Cerca de 55% dos brasileiros reprovam um Mundial cujo custo total ultrapassa 30

bilhões de reais

Nos últimos anos, o Brasil tem se tornado um ator internacional ativo e protagonista. Hoje, o país é a sétima maior economia do mundo. Uma nação poderosa, avançada no setor de biotecnologia e rica em matérias-primas. Paralelamente ao seu crescimento, se desenvolveu um descontentamento generalizado na sociedade, cansada de corrupção, da insegurança e de um aumento continuo da inflação.

Nesse cenário, diante dos quase dois milhões de pessoas que vivem jogadas nas ruas, tem surgido uma nova classe média com maior poder de compra, inquieta e mais exigente.
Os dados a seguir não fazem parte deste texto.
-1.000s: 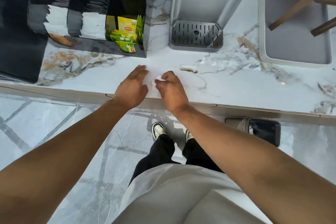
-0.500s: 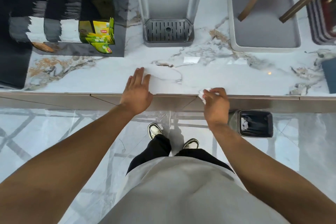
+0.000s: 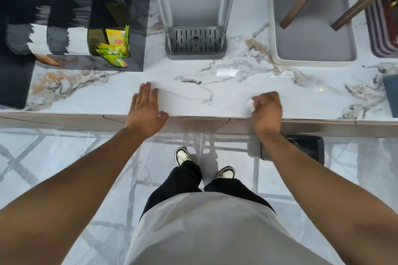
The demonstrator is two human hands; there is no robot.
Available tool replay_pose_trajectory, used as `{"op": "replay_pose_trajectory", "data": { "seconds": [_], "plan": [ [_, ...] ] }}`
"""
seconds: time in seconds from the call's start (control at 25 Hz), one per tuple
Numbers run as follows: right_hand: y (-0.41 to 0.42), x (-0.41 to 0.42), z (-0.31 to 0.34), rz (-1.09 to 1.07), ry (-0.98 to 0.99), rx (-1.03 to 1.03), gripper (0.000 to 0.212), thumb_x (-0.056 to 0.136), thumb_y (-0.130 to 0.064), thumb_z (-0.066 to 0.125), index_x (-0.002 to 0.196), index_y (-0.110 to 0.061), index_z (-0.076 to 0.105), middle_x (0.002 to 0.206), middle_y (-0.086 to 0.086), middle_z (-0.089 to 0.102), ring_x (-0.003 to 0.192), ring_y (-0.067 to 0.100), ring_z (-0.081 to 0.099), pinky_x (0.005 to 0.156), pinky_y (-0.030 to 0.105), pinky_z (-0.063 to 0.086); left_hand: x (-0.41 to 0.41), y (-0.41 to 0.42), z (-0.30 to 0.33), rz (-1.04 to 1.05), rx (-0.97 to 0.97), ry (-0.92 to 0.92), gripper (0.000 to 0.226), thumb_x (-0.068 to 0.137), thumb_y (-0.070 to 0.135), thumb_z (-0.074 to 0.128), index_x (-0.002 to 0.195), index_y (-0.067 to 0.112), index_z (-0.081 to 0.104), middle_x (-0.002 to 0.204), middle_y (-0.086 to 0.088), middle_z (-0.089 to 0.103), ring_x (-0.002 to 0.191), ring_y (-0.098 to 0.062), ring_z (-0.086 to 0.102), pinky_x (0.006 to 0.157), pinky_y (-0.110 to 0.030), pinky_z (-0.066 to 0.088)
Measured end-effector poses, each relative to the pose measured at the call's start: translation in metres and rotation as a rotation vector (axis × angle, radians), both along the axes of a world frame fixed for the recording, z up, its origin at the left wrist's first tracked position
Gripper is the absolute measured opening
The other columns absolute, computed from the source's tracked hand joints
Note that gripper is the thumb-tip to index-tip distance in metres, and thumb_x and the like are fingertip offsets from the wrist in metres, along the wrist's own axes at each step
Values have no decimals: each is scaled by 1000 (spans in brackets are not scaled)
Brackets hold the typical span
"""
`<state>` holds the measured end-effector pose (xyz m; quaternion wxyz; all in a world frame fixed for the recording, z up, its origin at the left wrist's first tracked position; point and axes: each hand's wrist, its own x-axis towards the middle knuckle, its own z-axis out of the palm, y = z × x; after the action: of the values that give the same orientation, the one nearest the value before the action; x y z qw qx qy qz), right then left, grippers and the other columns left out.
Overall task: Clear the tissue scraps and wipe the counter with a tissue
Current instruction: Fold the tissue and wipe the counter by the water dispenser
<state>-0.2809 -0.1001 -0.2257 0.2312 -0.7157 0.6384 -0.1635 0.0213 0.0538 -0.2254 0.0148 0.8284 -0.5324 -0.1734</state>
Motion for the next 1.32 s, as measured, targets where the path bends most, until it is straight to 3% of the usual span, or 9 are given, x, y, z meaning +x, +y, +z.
{"op": "replay_pose_trajectory", "data": {
  "seconds": [0.28, 0.44, 0.52, 0.68, 0.8, 0.96, 1.08, 1.24, 1.32],
  "plan": [
    [60, 125, -4, 529, -43, 7, 17, 80, 9, 62, 93, 0, 69, 102, 13, 61, 87, 29, 61, 78, 35, 53, 22, -7, 5, 30, -128, 69, 43, 82, 7, 56, 125, 2, 57, 149, -16, 44, 138, -32, 39, 109, -47, 36],
    [80, 163, 7, 817, -135, 171, 22, 81, 14, 60, 96, -1, 67, 104, 11, 56, 90, 23, 61, 82, 32, 53, 36, -9, 10, -32, -171, 77, 42, 79, -2, 55, 120, 0, 61, 141, -16, 52, 131, -34, 46, 103, -47, 42],
    [62, 148, 10, 669, -188, 138, 24, 80, 12, 60, 94, -5, 70, 102, 11, 58, 91, 22, 59, 80, 28, 49, 38, -9, 11, -57, -195, 79, 40, 77, -3, 56, 117, -1, 62, 135, -17, 56, 127, -36, 49, 100, -48, 44],
    [-15, 69, 11, -49, -13, -61, 23, 85, 0, 54, 90, -10, 74, 105, 16, 62, 94, 33, 60, 82, 28, 44, 40, -6, 10, -122, -204, 43, 42, 75, 3, 52, 116, -1, 61, 132, -21, 55, 124, -39, 50, 99, -49, 42],
    [-43, 58, 9, -138, 105, -21, 30, 83, 3, 51, 94, -11, 75, 108, 14, 63, 92, 31, 63, 81, 26, 46, 37, 0, 4, -85, -202, 53, 41, 78, 3, 54, 119, -2, 57, 137, -23, 50, 129, -41, 44, 103, -51, 41],
    [-11, 146, 0, 245, 76, -80, 40, 74, 16, 55, 99, -7, 76, 105, 15, 67, 95, 32, 63, 84, 29, 48, 41, 10, 2, -35, -209, 76, 39, 82, 3, 55, 121, -2, 57, 140, -22, 48, 131, -39, 43, 108, -50, 38],
    [51, 206, 1, 573, -61, -22, 40, 69, 18, 59, 97, -6, 76, 101, 15, 68, 93, 32, 61, 85, 28, 44, 50, 16, 3, 17, -224, 97, 43, 78, -3, 54, 121, -3, 57, 140, -22, 48, 132, -39, 43, 107, -51, 39],
    [106, 195, 9, 1033, -119, 87, 34, 73, 16, 64, 96, -5, 75, 98, 12, 67, 89, 31, 61, 82, 33, 50, 57, 35, 1, -21, -222, 117, 47, 78, -4, 54, 125, -3, 55, 148, -19, 44, 140, -36, 36, 113, -50, 33],
    [85, 182, 14, 918, -208, 62, 35, 70, 18, 64, 95, -4, 75, 96, 15, 66, 90, 30, 63, 82, 34, 52, 63, 45, -2, -46, -230, 97, 43, 86, 2, 52, 129, 0, 53, 151, -16, 41, 143, -33, 33, 116, -49, 30]
  ]
}}
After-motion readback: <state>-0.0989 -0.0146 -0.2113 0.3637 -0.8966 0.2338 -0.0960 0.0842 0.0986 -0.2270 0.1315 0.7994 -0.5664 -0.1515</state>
Os protestos começaram há quase um ano apôs um aumento de 20 centavos, depois suspenso, no preço da passagem do transporte público em São Paulo. Até 1,2 milhão de pessoas tomaram a Avenida Paulista para protestar.

As manifestações se voltaram contra a Copa das Confederações e desde então envolve a Copa do Mundo, que começa em 12 de junho. Assim, o Brasil, um país que ama a bola, agora rejeita o Mundial.

O problema é o dinheiro que foi investido. As obras dos 12 estádios que sediarão jogos, estimadas inicialmente em 2,4 bilhões de reais, já ultrapassam 8 bilhões de reais. Um investimento total superior aos da Alemanha em 2006 e África do Sul em 2010 juntos.

Apesar de o Governo tentar disfarçar, o desconforto é evidente. Agora mesmo parece controlado, mas basta com caminhar por alguma destas cidades para encontrar mensagens contrárias ao evento. A indignação se manifesta tanto em cartazes na rua "Nāo vai ter copa" quanto na conversa de qualquer boteco. “É a

Copa da elite, da FIFA. Existem outras prioridades”.

O orçamento para o torneio supera os 30 bilhões de reais. É o maior gasto da história das Copas, 10% a mais do que o inicialmente estipulado. No entanto, persistem problemas de infraestrutura em todo o país. Os projetos de mobilidade urbana, indispensáveis em um estado em que o tráfego é um problema endêmico, quase não avançaram.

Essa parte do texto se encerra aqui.